■ **Problem description**
Lines to return, exactly: from the line with "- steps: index" to the line with "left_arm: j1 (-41" in the entries below, both included.

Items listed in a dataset
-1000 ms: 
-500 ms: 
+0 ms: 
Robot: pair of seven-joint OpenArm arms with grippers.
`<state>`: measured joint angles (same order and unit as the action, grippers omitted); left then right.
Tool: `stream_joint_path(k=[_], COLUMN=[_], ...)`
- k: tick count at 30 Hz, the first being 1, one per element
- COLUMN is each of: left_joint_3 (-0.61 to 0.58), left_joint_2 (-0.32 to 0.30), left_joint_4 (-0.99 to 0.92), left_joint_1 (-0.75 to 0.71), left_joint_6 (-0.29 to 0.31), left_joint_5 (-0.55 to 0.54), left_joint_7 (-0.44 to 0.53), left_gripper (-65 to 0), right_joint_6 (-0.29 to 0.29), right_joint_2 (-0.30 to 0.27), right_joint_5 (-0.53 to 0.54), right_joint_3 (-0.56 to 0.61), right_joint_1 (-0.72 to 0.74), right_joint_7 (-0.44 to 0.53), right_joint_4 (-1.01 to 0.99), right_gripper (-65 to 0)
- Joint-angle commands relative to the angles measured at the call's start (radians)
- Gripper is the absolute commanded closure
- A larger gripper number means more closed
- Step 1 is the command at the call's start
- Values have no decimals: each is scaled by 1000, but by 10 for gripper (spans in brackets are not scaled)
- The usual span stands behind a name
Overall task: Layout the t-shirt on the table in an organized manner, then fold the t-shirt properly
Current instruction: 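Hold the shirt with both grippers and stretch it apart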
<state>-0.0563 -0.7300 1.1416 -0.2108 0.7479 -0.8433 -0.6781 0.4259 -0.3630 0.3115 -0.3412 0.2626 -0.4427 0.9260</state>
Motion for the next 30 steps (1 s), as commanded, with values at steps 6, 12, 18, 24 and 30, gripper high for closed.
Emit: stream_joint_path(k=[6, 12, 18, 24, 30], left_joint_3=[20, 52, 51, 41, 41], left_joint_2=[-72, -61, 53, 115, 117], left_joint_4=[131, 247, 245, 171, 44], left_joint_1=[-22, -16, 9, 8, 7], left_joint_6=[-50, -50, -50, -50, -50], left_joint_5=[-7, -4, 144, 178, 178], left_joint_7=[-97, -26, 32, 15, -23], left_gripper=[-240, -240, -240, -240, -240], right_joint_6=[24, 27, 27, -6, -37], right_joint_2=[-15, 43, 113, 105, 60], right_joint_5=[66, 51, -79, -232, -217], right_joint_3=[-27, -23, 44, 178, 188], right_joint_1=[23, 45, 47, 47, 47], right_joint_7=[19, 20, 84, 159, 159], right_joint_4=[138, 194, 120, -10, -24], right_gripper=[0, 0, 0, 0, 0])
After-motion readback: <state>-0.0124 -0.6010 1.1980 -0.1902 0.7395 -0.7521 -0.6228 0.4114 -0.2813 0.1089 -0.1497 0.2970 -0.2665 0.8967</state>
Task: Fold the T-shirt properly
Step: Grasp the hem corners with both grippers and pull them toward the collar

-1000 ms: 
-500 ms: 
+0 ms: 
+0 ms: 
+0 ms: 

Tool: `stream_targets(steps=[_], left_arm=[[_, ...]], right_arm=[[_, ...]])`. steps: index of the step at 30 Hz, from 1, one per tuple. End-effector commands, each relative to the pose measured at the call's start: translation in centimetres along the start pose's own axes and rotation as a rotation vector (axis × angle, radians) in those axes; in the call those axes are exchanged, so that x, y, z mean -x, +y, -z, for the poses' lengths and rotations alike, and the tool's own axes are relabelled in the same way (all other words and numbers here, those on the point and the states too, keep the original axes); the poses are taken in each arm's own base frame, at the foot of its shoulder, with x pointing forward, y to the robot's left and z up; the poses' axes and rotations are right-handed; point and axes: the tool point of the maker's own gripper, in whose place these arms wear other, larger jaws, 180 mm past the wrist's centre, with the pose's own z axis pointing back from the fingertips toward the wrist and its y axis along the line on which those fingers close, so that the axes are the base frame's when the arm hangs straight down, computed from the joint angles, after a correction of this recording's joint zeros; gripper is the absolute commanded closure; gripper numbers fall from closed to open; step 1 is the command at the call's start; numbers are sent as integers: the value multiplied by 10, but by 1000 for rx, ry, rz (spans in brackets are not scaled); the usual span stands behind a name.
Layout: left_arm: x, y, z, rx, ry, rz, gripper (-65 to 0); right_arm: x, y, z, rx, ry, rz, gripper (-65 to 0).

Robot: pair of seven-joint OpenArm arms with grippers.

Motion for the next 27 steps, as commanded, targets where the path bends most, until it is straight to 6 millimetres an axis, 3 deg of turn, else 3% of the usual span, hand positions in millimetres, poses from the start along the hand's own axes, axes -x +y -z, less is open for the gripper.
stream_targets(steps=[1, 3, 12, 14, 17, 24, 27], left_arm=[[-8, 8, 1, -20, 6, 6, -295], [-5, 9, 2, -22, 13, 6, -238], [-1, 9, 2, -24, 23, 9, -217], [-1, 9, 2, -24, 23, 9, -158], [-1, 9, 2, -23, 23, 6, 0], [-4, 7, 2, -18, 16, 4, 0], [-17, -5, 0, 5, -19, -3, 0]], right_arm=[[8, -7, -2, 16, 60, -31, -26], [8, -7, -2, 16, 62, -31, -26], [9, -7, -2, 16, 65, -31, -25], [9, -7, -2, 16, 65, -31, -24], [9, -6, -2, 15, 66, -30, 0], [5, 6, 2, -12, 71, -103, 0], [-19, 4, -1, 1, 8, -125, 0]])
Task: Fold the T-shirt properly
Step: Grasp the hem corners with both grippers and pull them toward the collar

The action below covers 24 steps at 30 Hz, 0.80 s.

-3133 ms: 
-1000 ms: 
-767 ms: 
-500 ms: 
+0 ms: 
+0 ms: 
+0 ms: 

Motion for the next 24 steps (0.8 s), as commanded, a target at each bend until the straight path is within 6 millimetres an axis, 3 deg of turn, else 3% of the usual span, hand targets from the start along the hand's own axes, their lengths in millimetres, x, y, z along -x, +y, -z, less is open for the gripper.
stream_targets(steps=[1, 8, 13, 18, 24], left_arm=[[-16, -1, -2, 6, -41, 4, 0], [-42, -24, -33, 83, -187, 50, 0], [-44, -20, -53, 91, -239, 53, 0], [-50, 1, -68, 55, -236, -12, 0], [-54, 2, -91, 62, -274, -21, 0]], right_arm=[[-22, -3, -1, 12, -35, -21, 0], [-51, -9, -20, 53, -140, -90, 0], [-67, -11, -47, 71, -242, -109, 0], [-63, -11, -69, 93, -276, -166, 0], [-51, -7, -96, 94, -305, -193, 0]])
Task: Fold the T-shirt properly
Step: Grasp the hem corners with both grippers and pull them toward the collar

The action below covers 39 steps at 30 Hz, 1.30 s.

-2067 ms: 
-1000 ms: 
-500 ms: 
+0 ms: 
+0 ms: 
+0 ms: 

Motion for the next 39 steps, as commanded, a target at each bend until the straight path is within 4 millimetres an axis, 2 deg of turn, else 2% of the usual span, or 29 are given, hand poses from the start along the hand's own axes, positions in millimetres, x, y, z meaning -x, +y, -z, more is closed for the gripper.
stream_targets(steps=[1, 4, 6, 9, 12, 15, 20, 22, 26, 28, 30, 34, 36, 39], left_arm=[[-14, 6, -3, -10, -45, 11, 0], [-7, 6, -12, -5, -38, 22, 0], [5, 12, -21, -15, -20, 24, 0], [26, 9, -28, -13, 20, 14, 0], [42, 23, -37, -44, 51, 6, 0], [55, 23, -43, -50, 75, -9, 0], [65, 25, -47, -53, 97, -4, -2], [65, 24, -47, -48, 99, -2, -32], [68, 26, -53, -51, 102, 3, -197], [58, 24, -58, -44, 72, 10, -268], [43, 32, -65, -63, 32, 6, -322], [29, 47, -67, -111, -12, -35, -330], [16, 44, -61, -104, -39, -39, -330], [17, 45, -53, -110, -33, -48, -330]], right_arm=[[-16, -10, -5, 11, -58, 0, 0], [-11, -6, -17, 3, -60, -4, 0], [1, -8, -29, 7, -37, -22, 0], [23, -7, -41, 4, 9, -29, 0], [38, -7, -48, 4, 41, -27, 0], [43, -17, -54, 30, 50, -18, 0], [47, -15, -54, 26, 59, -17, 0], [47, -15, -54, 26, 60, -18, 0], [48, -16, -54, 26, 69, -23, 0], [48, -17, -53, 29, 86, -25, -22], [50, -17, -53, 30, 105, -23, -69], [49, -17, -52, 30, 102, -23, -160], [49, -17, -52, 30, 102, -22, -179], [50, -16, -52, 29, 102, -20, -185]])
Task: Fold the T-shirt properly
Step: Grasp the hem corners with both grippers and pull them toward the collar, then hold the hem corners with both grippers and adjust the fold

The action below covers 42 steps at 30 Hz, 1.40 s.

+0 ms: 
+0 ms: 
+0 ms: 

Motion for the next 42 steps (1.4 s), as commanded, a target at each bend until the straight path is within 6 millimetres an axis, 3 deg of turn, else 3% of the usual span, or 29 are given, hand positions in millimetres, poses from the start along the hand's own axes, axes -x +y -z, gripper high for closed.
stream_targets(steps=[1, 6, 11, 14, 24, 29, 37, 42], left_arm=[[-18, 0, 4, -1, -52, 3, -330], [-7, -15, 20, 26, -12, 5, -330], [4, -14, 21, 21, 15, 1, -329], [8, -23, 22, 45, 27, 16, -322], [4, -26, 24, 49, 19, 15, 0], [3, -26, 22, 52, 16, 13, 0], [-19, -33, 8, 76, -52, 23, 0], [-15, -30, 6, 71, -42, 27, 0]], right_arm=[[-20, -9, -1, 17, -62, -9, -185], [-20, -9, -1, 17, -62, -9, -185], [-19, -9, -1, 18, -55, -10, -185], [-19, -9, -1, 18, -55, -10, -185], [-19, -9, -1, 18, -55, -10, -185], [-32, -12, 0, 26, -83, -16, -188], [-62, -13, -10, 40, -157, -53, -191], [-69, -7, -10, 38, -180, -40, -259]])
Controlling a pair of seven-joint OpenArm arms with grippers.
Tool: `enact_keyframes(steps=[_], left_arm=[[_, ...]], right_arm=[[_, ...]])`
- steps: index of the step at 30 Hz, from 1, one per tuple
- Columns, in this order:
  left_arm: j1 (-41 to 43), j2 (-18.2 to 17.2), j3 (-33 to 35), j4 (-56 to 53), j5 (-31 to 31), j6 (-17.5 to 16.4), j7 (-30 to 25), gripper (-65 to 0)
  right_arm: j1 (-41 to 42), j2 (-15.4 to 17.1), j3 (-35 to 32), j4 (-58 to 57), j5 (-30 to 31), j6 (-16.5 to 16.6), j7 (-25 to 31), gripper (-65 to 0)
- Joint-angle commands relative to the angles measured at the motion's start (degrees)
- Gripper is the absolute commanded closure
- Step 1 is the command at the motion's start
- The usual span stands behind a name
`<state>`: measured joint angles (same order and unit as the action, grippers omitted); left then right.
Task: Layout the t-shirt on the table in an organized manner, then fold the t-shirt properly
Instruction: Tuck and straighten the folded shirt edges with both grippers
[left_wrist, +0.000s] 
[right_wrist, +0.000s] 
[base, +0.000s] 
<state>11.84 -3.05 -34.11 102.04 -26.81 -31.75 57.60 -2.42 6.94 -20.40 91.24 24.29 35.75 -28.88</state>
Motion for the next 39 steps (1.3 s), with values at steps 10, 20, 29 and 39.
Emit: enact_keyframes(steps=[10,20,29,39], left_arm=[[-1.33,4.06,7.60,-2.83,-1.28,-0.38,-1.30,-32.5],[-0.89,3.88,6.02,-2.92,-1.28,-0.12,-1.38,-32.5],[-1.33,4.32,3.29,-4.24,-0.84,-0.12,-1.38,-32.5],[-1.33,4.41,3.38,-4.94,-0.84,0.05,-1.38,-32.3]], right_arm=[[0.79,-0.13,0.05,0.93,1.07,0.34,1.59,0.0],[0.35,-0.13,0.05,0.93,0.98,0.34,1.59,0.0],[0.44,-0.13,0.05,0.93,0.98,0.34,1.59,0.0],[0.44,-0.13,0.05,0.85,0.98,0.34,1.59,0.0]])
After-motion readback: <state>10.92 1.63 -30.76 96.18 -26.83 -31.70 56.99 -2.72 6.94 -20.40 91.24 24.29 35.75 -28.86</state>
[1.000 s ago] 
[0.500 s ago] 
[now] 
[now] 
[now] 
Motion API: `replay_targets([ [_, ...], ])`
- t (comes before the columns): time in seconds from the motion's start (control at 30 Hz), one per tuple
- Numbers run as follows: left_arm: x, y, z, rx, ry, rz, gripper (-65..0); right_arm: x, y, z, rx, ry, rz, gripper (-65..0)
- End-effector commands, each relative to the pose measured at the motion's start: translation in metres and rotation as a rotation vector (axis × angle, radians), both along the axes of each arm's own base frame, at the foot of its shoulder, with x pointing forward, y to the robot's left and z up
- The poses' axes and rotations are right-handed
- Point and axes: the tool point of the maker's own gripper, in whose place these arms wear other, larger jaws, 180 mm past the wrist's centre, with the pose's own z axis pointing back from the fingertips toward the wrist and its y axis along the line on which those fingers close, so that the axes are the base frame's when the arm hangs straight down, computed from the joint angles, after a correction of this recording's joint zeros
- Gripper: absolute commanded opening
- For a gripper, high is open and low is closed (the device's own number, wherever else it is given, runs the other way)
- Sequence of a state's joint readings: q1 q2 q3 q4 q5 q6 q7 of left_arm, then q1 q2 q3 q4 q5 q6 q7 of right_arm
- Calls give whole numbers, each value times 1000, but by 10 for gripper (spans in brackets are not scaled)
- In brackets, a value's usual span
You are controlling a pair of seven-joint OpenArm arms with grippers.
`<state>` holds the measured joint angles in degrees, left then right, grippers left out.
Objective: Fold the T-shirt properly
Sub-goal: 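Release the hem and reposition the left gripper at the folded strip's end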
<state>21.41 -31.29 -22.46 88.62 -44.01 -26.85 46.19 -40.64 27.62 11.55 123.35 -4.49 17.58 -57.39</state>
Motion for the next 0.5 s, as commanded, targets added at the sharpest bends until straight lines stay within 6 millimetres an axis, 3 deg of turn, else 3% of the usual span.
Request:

■ **Your solution**
- steps: index of the step at 30 Hz, from 1, one per tuple
- Columns, in this order:
  left_arm: j1 (-41 to 43), j2 (-18.2 to 17.2), j3 (-33 to 35), j4 (-56 to 53), j5 (-31 to 31), j6 (-17.5 to 16.4), j7 (-30 to 25), gripper (-65 to 0)

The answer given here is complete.